» **Prompt**: When you copy the entries, keep every word exactly as it stands.

[Stored dataset items]
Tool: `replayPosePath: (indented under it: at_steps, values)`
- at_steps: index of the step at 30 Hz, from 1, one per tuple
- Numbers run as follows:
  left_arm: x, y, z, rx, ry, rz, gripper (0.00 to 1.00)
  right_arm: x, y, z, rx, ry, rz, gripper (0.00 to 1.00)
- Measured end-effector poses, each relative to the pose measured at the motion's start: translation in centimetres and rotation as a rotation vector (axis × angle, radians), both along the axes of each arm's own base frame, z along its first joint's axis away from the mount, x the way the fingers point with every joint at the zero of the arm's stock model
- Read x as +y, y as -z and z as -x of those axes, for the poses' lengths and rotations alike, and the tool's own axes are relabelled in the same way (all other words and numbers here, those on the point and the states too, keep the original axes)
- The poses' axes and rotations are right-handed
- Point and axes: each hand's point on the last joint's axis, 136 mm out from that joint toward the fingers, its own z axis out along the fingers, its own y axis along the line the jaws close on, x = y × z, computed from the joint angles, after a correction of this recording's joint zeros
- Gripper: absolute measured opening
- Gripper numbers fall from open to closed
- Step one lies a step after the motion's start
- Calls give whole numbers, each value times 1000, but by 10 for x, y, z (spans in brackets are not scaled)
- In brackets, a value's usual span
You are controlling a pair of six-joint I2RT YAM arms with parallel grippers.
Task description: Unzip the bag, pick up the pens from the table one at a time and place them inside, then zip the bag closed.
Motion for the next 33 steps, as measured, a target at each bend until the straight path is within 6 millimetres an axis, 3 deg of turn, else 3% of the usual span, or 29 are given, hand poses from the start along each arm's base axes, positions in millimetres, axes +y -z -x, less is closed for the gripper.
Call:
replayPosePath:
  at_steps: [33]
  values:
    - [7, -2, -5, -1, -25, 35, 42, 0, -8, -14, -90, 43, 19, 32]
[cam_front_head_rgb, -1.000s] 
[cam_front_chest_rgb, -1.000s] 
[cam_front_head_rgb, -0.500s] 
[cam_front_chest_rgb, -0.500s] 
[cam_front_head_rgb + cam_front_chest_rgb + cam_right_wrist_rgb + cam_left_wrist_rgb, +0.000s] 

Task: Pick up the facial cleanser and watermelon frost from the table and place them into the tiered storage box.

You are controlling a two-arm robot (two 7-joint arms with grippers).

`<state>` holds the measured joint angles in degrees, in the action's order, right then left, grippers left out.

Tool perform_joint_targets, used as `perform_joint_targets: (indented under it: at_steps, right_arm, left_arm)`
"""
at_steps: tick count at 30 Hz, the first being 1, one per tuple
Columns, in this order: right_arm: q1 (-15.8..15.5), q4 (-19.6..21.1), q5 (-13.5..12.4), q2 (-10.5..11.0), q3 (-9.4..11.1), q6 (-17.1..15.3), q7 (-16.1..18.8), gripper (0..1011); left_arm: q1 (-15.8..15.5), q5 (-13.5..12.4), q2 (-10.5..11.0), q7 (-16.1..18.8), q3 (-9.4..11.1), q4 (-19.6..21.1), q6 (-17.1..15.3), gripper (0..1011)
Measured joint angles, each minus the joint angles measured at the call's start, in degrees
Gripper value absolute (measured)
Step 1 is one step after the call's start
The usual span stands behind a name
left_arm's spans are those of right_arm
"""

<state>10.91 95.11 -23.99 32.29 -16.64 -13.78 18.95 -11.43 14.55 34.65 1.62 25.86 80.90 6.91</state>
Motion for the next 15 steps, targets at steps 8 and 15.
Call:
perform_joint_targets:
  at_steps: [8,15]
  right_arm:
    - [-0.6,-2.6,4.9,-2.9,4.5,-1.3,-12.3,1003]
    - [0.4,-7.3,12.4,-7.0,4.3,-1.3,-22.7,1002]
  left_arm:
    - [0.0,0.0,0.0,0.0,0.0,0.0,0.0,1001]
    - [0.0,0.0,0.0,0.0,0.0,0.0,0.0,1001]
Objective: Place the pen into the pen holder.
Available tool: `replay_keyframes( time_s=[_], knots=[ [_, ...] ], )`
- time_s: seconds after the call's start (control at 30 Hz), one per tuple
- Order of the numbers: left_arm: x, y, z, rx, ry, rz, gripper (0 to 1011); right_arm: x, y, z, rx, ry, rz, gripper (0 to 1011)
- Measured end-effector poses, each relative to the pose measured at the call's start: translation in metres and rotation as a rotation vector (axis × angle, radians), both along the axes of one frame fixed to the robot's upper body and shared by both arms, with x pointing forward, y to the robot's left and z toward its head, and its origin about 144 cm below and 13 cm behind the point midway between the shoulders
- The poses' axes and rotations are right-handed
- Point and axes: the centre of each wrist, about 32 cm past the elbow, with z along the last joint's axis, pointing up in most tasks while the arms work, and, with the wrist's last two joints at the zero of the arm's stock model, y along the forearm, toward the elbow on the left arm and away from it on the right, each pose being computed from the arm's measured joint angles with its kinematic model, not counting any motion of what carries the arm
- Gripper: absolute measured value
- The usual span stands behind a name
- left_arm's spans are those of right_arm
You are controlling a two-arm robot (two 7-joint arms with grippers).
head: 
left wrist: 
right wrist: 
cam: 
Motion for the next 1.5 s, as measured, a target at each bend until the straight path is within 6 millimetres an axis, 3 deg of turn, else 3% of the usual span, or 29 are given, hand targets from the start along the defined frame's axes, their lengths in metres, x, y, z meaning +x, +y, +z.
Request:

» **Solution**:
Tool: `replayPosePath: (indented under it: at_steps, values)`
- at_steps: index of the step at 30 Hz, from 1, one per tuple
- Numbers run as follows:
  left_arm: x, y, z, rx, ry, rz, gripper (0.00 to 1.00)
  right_arm: x, y, z, rx, ry, rz, gripper (0.00 to 1.00)
- Measured end-effector poses, each relative to the pose measured at the motion's start: translation in centimetres and rotation as a rotation vector (axis × angle, radians), both along the axes of each arm's own base frame, z along its first joint's axis away from the mount, x the way the fingers point with every joint at the zero of the arm's stock model
- Read x as +y, y as -z and z as -x of those axes, for the poses' lengths and rotations alike, and the tool's own axes are relabelled in the same way (all other words and numbers here, those on the point and the states too, keep the original axes)
- The poses' axes and rotations are right-handed
- Point and axes: each hand's point on the last joint's axis, 136 mm out from that joint toward the fingers, its own z axis out along the fingers, its own y axis along the line the jaws close on, x = y × z, computed from the joint angles, after a correction of this recording's joint zeros
- Gripper: absolute measured opening
- Gripper numbers fall from open to closed
- Step one lies a step after the motion's start
- Calls give whole numbers, each value times 1000, but by 10 for x, y, z (spans in brackets are not scaled)
- In brackets, a value's usual span
You are controlling a pair of six-joint I2RT YAM arms with parallel grippers.
Task description: Unzip the bag, pick up the pens from the table one at a time and place them inside, then zip the bag closed.
Motion for the next 33 steps, as measured, a target at each bend until the straight path is within 6 millimetres an axis, 3 deg of turn, else 3% of the usual span, or 29 are given, hand poses from the start along each arm's base axes, positions in millimetres, axes +y -z -x, less is closed for the gripper.
Call:
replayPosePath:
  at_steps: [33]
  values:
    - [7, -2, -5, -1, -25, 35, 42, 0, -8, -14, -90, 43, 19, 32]
[cam_front_head_rgb, -1.000s] 
[cam_front_chest_rgb, -1.000s] 
[cam_front_head_rgb, -0.500s] 
[cam_front_chest_rgb, -0.500s] 
[cam_front_head_rgb + cam_front_chest_rgb + cam_right_wrist_rgb + cam_left_wrist_rgb, +0.000s] 

Task: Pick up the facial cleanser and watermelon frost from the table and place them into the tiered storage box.

You are controlling a two-arm robot (two 7-joint arms with grippers).

`<state>` holds the measured joint angles in degrees, in the action's order, right then left, grippers left out.

Tool perform_joint_targets, used as `perform_joint_targets: (indented under it: at_steps, right_arm, left_arm)`
"""
at_steps: tick count at 30 Hz, the first being 1, one per tuple
Columns, in this order: right_arm: q1 (-15.8..15.5), q4 (-19.6..21.1), q5 (-13.5..12.4), q2 (-10.5..11.0), q3 (-9.4..11.1), q6 (-17.1..15.3), q7 (-16.1..18.8), gripper (0..1011); left_arm: q1 (-15.8..15.5), q5 (-13.5..12.4), q2 (-10.5..11.0), q7 (-16.1..18.8), q3 (-9.4..11.1), q4 (-19.6..21.1), q6 (-17.1..15.3), gripper (0..1011)
Measured joint angles, each minus the joint angles measured at the call's start, in degrees
Gripper value absolute (measured)
Step 1 is one step after the call's start
The usual span stands behind a name
left_arm's spans are those of right_arm
"""

<state>10.91 95.11 -23.99 32.29 -16.64 -13.78 18.95 -11.43 14.55 34.65 1.62 25.86 80.90 6.91</state>
Motion for the next 15 steps, targets at steps 8 and 15.
Call:
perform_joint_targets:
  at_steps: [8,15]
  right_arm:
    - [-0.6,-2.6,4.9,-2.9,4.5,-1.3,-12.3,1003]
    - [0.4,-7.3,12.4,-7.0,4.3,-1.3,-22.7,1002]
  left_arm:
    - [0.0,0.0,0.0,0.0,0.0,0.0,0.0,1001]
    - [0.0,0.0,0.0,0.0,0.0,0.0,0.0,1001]
Objective: Place the pen into the pen holder.
Available tool: `replay_keyframes( time_s=[_], knots=[ [_, ...] ], )`
- time_s: seconds after the call's start (control at 30 Hz), one per tuple
- Order of the numbers: left_arm: x, y, z, rx, ry, rz, gripper (0 to 1011); right_arm: x, y, z, rx, ry, rz, gripper (0 to 1011)
- Measured end-effector poses, each relative to the pose measured at the call's start: translation in metres and rotation as a rotation vector (axis × angle, radians), both along the axes of one frame fixed to the robot's upper body and shared by both arms, with x pointing forward, y to the robot's left and z toward its head, and its origin about 144 cm below and 13 cm behind the point midway between the shoulders
- The poses' axes and rotations are right-handed
- Point and axes: the centre of each wrist, about 32 cm past the elbow, with z along the last joint's axis, pointing up in most tasks while the arms work, and, with the wrist's last two joints at the zero of the arm's stock model, y along the forearm, toward the elbow on the left arm and away from it on the right, each pose being computed from the arm's measured joint angles with its kinematic model, not counting any motion of what carries the arm
- Gripper: absolute measured value
- The usual span stands behind a name
- left_arm's spans are those of right_arm
You are controlling a two-arm robot (two 7-joint arms with grippers).
head: 
left wrist: 
right wrist: 
cam: 
Motion for the next 1.5 s, as measured, a target at each bend until the straight path is within 6 millimetres an axis, 3 deg of turn, else 3% of the usual span, or 29 are given, hand targets from the start along the defined frame's axes, their lengths in metres, x, y, z meaning +x, +y, +z.
Request:

Nothing else belongs to this answer.